Our Feedback Aide API includes content moderation powered by AI, which is helpful for identifying inappropriate content in essays written by learners.
Note: AI moderation is not a substitute for human review. Given the wide diversity of writing patterns, colloquialisms, regional nuances, and personalities among learners, it may flag instances incorrectly, both producing false alarms and missing critical content.
Types of content which will be flagged
AI-driven moderation helps ensure that sensitive, inappropriate, or crisis content is flagged and managed efficiently. This reduces manual workload, improves accuracy, and enhances the overall user experience.
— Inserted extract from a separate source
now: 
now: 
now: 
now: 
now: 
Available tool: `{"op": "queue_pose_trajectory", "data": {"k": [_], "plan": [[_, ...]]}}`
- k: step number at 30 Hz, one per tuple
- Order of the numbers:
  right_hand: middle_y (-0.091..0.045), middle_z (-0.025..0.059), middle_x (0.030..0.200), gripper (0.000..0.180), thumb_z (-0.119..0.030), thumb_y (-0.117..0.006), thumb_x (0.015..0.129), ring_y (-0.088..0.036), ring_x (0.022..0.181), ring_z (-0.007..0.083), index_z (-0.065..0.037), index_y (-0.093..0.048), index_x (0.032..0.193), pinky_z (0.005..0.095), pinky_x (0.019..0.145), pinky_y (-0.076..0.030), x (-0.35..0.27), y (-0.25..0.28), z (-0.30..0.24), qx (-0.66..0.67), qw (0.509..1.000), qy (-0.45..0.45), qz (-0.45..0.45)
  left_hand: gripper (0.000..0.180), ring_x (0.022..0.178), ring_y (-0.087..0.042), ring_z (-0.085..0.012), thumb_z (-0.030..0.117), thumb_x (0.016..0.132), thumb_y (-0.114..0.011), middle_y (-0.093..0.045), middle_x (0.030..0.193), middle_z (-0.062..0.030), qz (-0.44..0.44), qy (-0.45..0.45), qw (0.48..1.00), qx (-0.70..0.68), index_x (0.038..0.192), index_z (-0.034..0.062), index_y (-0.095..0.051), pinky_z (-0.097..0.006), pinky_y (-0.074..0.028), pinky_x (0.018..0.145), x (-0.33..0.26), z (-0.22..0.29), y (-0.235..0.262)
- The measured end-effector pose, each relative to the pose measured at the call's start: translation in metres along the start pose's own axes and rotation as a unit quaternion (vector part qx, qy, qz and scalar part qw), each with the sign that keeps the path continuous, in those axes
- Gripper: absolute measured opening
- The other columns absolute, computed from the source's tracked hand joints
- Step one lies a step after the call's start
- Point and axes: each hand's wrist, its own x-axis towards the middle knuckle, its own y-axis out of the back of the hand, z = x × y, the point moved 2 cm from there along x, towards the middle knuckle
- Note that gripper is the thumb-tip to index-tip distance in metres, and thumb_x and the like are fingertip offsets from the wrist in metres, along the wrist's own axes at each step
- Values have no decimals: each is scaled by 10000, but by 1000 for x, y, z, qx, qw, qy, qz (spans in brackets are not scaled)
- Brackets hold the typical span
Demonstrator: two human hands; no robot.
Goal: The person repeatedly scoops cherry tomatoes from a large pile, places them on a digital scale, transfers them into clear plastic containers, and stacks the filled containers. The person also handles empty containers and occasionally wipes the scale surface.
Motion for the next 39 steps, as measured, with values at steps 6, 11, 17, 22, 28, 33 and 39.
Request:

The content flagged includes:
- Uncontextualized* expressions or promotion of hate towards any target.
- Threats of violence or harm towards any target.
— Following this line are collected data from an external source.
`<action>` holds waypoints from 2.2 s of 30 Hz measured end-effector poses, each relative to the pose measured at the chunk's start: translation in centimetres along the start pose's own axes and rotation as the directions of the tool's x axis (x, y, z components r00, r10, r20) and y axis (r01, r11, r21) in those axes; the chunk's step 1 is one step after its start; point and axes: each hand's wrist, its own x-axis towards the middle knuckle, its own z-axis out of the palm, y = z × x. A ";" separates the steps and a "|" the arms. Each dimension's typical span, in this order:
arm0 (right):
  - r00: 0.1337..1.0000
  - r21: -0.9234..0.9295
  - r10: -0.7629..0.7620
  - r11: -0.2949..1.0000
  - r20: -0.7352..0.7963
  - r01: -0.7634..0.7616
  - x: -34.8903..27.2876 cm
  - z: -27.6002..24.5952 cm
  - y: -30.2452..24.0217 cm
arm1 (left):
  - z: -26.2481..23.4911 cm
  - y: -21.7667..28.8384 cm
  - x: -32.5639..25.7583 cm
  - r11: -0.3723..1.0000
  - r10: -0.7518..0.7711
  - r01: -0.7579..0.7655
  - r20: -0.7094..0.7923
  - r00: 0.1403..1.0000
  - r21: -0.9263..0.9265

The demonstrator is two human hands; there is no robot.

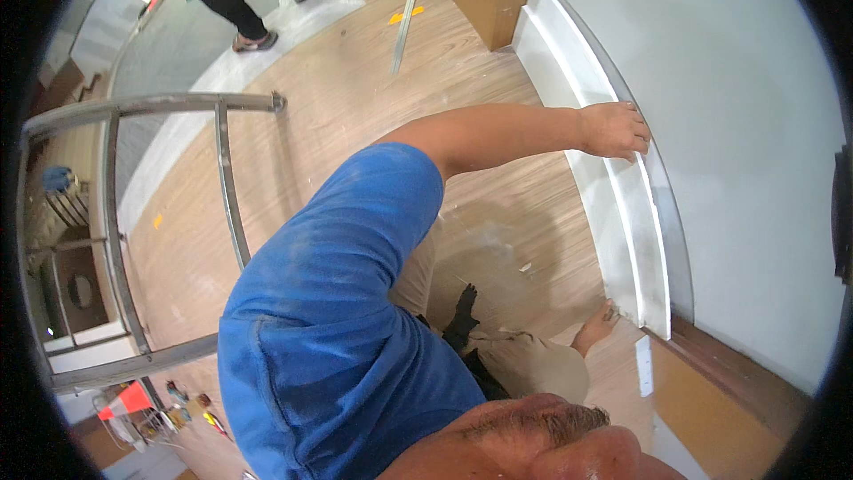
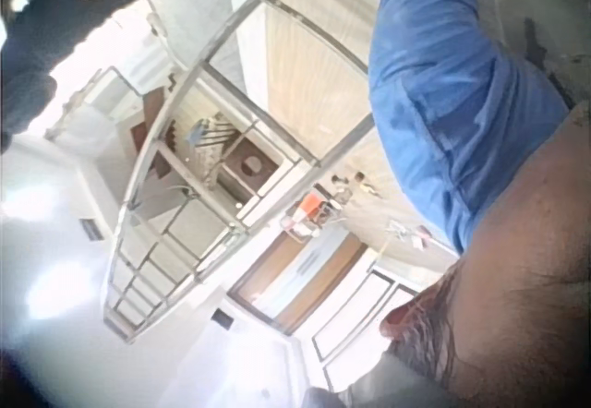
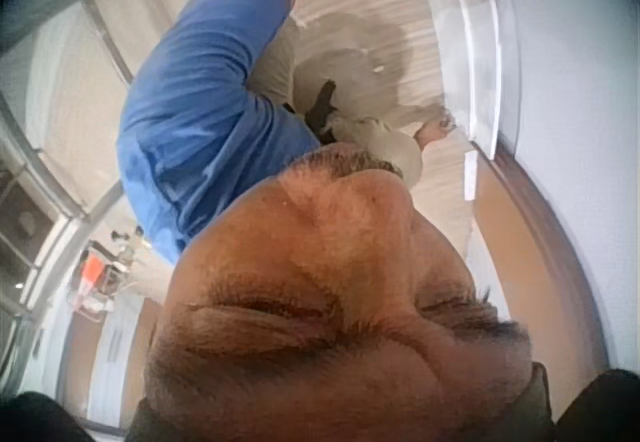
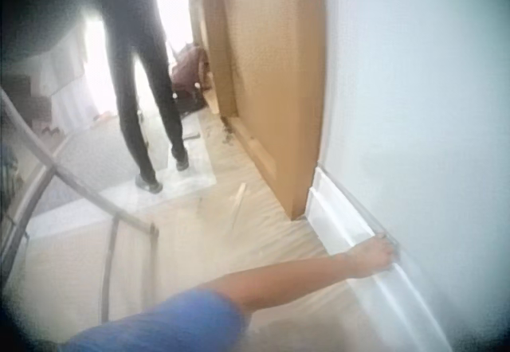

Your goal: The person fits a white skirting board into a corner, removes it, and then measures and marks it on the floor using a tape measure and marker. The person handles the skirting board, tape measure, and marker.

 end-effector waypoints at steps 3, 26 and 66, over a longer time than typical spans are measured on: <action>0.987 -0.127 0.164 0.979 0.002 -0.162 -0.7 -1.6 0.9 | -1.1 -1.3 -2.3 0.997 -0.068 0.067 0.022 0.997 0.031; 0.817 -0.809 0.489 0.586 0.306 -0.048 -10.1 -6.6 -8.1 | -5.3 -6.4 -7.9 0.766 -0.617 0.626 0.104 0.780 -0.145; 0.813 -0.583 -0.580 0.642 0.055 0.498 -0.4 -6.9 -18.7 | 1.0 -2.7 -0.4 0.940 -0.338 0.329 0.124 0.933 0.089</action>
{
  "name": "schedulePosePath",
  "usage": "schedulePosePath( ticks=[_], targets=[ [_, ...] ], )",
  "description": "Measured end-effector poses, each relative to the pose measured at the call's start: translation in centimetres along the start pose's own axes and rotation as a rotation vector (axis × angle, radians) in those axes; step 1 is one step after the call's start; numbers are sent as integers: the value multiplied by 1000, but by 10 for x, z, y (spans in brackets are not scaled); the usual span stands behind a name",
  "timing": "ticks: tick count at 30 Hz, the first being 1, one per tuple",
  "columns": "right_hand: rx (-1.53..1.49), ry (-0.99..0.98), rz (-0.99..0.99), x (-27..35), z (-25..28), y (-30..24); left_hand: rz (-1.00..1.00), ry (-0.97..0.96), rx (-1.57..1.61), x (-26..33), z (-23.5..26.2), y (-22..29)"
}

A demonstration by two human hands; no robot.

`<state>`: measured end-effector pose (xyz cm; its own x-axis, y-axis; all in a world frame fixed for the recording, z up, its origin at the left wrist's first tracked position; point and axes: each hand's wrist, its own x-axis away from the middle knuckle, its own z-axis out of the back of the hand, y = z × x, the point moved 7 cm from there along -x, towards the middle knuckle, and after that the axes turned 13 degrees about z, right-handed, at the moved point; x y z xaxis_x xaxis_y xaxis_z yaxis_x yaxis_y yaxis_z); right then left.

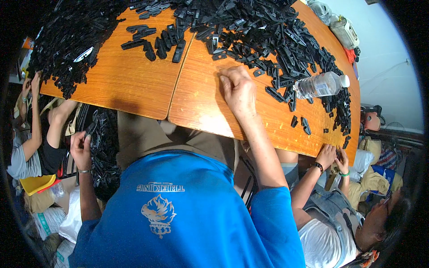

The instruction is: The person sorts and inspects small black plastic components by hand on a table.

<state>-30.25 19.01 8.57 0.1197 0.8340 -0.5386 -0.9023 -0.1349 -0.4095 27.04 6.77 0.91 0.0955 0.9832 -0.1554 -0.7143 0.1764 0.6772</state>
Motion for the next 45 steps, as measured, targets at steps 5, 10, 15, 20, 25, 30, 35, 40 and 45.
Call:
schedulePosePath(
  ticks=[5, 10, 15, 20, 25, 30, 35, 40, 45],
  targets=[
    [144, 63, -5, -27, -6, 14, 229, -123, -536, 44, -26, -156],
    [185, -94, -29, -38, -25, 31, -115, -89, -128, 4, -46, 45],
    [229, -199, 94, -50, -36, 24, -385, -19, 5, -35, -42, 193],
    [249, -425, 131, -57, -41, 22, -609, -25, 39, -99, -104, 250],
    [154, -339, 118, -45, -38, -6, -571, -122, -110, -146, -163, 261],
    [-122, -142, 50, -36, -34, -34, -724, -24, -218, -152, -166, 274],
    [-468, -10, -141, -13, -64, -44, -588, -227, -164, -134, -161, 260],
    [-177, -140, 59, -14, -56, -72, -5, -519, 472, -113, -171, 216],
    [5, -310, 68, -20, -54, -83, 118, -768, 1054, -85, -167, 225]
  ],
)
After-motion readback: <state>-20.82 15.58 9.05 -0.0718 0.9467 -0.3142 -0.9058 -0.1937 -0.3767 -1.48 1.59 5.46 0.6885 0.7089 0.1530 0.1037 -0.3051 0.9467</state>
- Depictions of violent or sexual acts.
- Depictions, promotion, or encouragement of acts of self harm.
- Disclosures that the learner is engaging or intends to engage in acts of self-harm, such as suicide, cutting, or eating disorders.
* For example, a contextualised hateful quote from a historical figure may not be flagged.
Enabling content moderation
The AI content moderation model is not enabled by default. To activate it, developers must explicitly request it by passing a Model Option when creating the feedback session with the feedbackApp.feedbackSession()
such as below:
const feedbackSession = await feedbackApp.feedbackSession(
{ // security
...
},
{ // feedback session options
state: 'grade',
session_uuid: '36eebda5-b6fd-4e74-ad06-8e69dfb89e3e',
stimulus: 'Write an essay about obesity and its impact on society',
response: 'Obesity is ...',
rubric: {...},
options: {
moderation: {
enabled: true
}
}
});
This ensures that moderation is only applied when needed, giving developers control over when to leverage AI moderation for their specific use case.
Note: the legacy models standard-essay-moderation
and advanced-essay-moderation
models for moderation are deprecated since 2025-01-02. Instead use the options flag to enable moderation on standard-essay
or advanced-essay
or any other model that supports it as described above.
Moderation workflow example
When the essay is first graded by Feedback Aide, the user interface will display a warning message to the grader indicating it has detected content that may be of concern. The grader needs to acknowledge the message in order to continue.
Screenshot 1: Warning Message Shown to the Grader
When the grader has finished marking the essay and the feedback is ready for learner review, the grader will click ‘Submit to student.’ They will then be shown a second dialog window, asking for their acknowledgement before proceeding.
Screenshot 2: The Acknowledgement Window Shown to the Grader